Veja abaixo o indiciamento de cada um:
Cleonizio Marques Vilas Boas - indiciado por homicídio qualificado por recurso que impossibilitou a defesa da vítima, por motivo fútil e fraude processual
Gleyson Costa de Souza - indiciado por tentativa de homicídio qualificado por recurso que impossibilitou a defesa da vítima, por motivo fútil e fraude processual
“Eles plantaram aquela arma no local do crime para acusar e justificar a conduta criminosa a qual tiveram, de matar a enfermeira, mãe de três filhos, de 3, 6 e 9 anos, que nunca mais terão o carinho da mãe. É um absurdo que policiais militares usem o aparato do Estado para matar pessoas”, pontuou o advogado da família da enfermeira, Walisson dos Reis Pereira.
‘Pessoa armada’
Ao g1, o advogado dos policiais, Wellington Silva, ressaltou que os agentes utilizaram de todos os meios para que Géssica parasse o veículo que conduzia, mas que ela desobedeceu a ordem, seguiu dirigindo em alta velocidade e fazendo movimentos de ziguezague em via movimentada, o que colocou em risco a vida de outros condutores.
Para a defesa dos agentes, eles se depararam com uma pessoa armada, em um carro com vidros escuros e em alta velocidade. Silva ressalta que a morte de Géssica é lamentável, mas que a ação letal foi necessária para evitar a perda de outras vidas na pista.
“O resultado da perícia é açodado, despedido de base científica crível, cheia de ilações, conjecturas, termos abstratos e conclusões permeadas em hipóteses ou probabilidades, sem que haja elemento probatório irrefutável. As meras deduções não podem colocar em dúvida a ação policial praticada por militares que ostentam comportamento disciplinar irretocável nas suas carreiras”, acrescentou o advogado.
Pistola de origem ilícita
Ainda na denúncia, o MP-AC destaca que a pistola calibre 9 milímetros encontrada próximo ao local do crime é de uso restrito e e foi apreendida anteriormente pela polícia. Após ser apreendida, a arma foi encaminhada em 2017 para o Exército Brasileiro para que fosse destruída, contudo, ‘de forma inexplicável estava sendo portada pelo denunciado’.

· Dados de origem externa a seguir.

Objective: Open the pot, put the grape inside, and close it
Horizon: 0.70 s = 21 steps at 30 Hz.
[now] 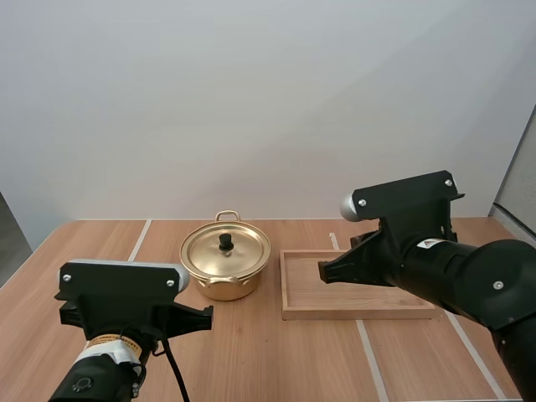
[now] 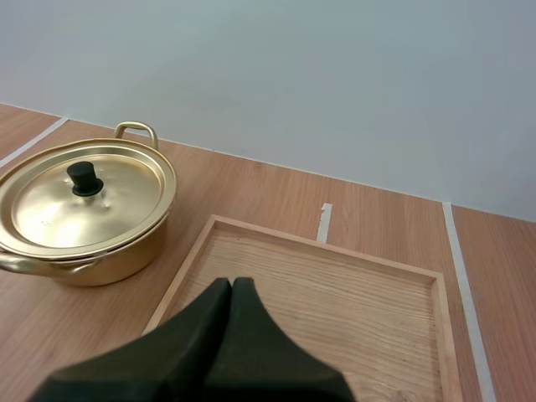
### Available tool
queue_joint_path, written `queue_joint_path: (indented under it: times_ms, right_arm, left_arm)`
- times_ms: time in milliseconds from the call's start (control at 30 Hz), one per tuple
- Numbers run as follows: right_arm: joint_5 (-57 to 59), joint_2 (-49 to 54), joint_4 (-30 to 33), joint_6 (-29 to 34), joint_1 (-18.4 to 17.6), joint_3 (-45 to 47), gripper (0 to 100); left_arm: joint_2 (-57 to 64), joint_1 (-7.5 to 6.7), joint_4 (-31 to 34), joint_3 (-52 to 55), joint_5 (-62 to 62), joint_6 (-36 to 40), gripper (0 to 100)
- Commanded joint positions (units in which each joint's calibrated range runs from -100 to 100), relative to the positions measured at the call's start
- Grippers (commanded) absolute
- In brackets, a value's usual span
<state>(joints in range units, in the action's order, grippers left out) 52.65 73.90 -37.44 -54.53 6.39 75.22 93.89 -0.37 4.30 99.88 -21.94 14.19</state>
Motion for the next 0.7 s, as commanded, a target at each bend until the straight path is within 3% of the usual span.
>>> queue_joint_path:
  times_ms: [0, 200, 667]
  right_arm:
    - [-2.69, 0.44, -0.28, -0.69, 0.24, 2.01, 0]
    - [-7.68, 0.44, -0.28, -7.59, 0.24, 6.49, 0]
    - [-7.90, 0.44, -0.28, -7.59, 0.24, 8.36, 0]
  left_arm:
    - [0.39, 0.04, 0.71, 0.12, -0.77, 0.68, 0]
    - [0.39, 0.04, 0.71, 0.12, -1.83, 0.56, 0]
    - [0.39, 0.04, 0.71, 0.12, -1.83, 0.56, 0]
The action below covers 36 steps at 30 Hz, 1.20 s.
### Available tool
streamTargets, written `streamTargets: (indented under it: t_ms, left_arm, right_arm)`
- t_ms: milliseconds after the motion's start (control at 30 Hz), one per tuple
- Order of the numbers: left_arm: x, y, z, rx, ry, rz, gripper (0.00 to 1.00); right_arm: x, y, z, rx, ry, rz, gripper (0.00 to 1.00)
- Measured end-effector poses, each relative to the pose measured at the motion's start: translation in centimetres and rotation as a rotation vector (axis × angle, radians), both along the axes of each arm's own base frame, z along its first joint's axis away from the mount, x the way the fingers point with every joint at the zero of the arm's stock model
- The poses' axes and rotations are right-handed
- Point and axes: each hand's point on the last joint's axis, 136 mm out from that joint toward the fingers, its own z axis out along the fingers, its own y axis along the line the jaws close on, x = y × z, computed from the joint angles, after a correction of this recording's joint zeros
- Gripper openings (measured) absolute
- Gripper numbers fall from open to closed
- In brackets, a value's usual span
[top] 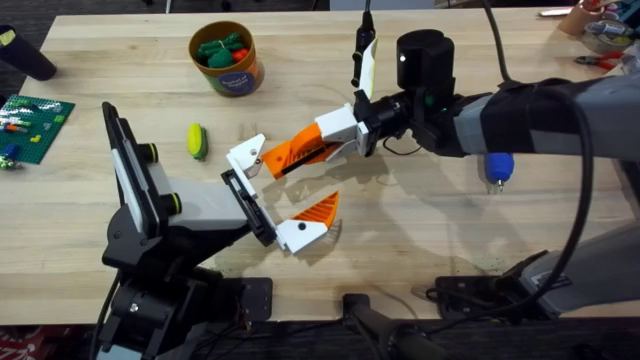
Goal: Pick up the gripper from the table and insert it into the empty holder that is missing its gripper. Then pick up a screw, insert it into the mounting hole, and use the screwdriver to tighten it. Finally, clean up the table by picking up the vegetable and placing it into the bucket.
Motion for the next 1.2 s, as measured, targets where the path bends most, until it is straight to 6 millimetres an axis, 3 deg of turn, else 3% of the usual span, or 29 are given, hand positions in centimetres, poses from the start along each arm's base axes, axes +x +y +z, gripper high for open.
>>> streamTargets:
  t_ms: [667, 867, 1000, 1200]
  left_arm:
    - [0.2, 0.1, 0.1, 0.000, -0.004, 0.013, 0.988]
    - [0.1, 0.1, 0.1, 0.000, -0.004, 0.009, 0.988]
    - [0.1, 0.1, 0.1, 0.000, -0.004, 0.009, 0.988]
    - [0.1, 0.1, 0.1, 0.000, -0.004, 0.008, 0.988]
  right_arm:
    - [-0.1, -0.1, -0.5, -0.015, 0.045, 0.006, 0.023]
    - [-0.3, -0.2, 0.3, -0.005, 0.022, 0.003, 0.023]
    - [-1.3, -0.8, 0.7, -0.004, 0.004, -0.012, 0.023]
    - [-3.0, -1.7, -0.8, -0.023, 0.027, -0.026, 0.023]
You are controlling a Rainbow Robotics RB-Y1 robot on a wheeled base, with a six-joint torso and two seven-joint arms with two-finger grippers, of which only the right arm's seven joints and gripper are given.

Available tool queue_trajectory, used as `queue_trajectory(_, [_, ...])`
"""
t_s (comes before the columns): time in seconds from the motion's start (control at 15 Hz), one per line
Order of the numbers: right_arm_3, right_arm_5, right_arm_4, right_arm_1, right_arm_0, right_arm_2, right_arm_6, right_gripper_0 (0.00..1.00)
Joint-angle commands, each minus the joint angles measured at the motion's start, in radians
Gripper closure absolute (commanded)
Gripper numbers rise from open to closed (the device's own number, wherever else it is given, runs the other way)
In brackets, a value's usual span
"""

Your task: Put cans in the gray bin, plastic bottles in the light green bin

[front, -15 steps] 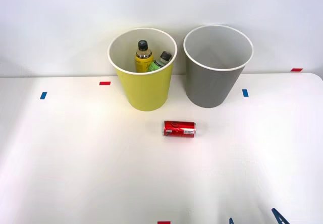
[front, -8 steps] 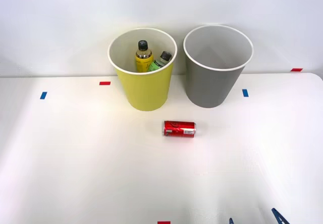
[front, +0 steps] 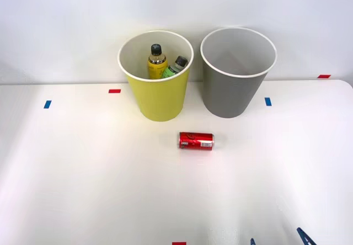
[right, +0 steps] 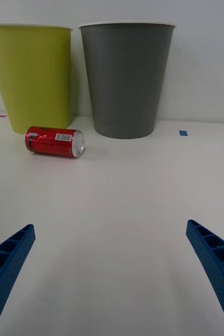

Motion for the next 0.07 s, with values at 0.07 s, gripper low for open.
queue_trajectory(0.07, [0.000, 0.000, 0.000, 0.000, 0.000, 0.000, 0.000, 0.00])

“Registre-se que, embora o denunciado, por ser policial militar, possua porte de arma de fogo, tal prerrogativa só alcança armas legais, registradas e, portanto, sob o controle estatal, não alcançando o porte de arma de fogo ilegal e utilizada para fins ilícitos, tal como de fato ocorreu no presente caso, utilizada na tentativa de incriminar a vítima”, diz parte da denúncia.
Investigação
Na época, a coordenação do Grupo Especial de Fronteira (Gefron) informou que um policial da equipe viu a motorista com uma arma nas mãos e atirou em direção ao carro na tentativa de pará-lo. Após os disparos, nas proximidades da entrada do Ramal da Alcoolbrás, a enfermeira perdeu o controle do veículo, entrou em uma área de mata e bateu o carro em uma cerca.
O carro da enfermeira foi atingido por, ao menos, 13 tiros de fuzil durante a perseguição. Isso é o que apontou o laudo pericial criminal feito pelo Departamento de Polícia Técnico-científica anexado na investigação do Ministério Público Estadual (MP-AC). De acordo o laudo, foram utilizados dois fuzis com calibres 762 e 556, sendo o calibre 556 o que atingiu o maior número de vezes o veículo da enfermeira.
Um dos disparos efetuados do fuzil 762 foi responsável por matar a enfermeira. O tiro atingiu o carro, transfixou a estrutura e feriu Géssica.
“A vítima Géssica Melo de Oliveira foi morta por uma perfuração de arma de fogo produzida por um projétil de fuzil calibre 762, de altíssima energia, que transfixou a vítima. Este projeto é compatível com o fuzil calibre 762 apreendido com o senhor Cleonizio Marques Vilas Boas”, aponta o processo.
O MP-AC também instaurou um procedimento investigatório criminal para apurar possível crime de homicídio doloso que teria sido praticado pelos militares. A investigação ocorreram independentemente da apuração das corregedorias das polícias Civil e Militar.